HighballTV, Inc.
- Founded: October 15, 2018; 7 years ago
- Area served: Canada; United States; Mexico; Asia; Africa; South America; Africa; Europe;
- Owner: Independent
- Founders: Matt Campagna; Melissa D'Agostino;
- Industry: Entertainment
- Website: highballtv.com
- Registration: Optional
- Current status: Active

= Highball TV =

Canadian video on demand service

Highball.TV is a Canadian subscription video on demand service, launched in 2018 by Melissa D'Agostino and Matthew Campagna.

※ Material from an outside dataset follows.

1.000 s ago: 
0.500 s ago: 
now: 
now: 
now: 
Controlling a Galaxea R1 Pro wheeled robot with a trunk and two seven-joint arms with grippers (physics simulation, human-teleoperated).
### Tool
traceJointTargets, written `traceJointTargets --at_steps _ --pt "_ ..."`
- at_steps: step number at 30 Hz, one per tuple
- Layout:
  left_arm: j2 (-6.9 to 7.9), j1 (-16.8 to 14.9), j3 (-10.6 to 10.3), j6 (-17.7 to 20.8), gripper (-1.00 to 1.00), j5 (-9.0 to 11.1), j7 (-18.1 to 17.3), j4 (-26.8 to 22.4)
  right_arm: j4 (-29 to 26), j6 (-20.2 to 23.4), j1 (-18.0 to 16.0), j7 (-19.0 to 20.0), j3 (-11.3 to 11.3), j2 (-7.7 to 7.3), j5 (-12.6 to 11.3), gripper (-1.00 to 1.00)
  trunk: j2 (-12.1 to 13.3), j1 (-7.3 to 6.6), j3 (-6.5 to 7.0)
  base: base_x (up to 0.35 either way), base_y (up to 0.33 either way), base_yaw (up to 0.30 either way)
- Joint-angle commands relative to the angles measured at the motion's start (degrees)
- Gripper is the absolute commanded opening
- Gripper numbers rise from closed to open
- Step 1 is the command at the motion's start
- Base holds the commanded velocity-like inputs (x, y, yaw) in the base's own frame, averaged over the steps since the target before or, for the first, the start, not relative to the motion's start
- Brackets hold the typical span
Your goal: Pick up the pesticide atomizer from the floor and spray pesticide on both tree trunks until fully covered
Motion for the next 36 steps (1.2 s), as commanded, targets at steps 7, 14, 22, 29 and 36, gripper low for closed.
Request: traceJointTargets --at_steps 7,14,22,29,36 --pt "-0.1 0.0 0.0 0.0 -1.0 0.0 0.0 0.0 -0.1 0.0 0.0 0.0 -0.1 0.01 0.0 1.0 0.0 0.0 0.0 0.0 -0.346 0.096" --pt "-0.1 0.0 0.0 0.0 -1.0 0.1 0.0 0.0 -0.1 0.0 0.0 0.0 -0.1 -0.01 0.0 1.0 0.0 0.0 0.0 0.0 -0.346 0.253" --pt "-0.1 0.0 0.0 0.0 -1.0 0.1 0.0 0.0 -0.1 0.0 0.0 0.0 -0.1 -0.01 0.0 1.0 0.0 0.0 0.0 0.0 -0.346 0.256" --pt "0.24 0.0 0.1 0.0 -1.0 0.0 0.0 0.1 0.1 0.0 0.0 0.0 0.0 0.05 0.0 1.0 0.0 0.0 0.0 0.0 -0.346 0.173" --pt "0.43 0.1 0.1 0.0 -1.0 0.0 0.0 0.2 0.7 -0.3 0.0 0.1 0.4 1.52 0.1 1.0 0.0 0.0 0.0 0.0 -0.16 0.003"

The service offers a curated selection of films, concentrating primarily on titles that have screened at various prestigious Canadian and international film festivals but have not otherwise received widespread commercial distribution, partnering with film festivals including Tribeca Film Festival

The platform also features a selection of original Canadian movies and web series, including Mother of All Shows, The Drawer Boy, Tactical Girls, Band Ladies and Less Than Kosher.

The service is currently available on the web, as well as apps for Apple TV and Roku devices. Subscription rates are $7 per month, or $70 annually.

==Original feature films==
In 2021, HighballTV announced a $12-million slate of original feature films going into production over the following year that would feature women and BIPOC filmmakers in key creative roles.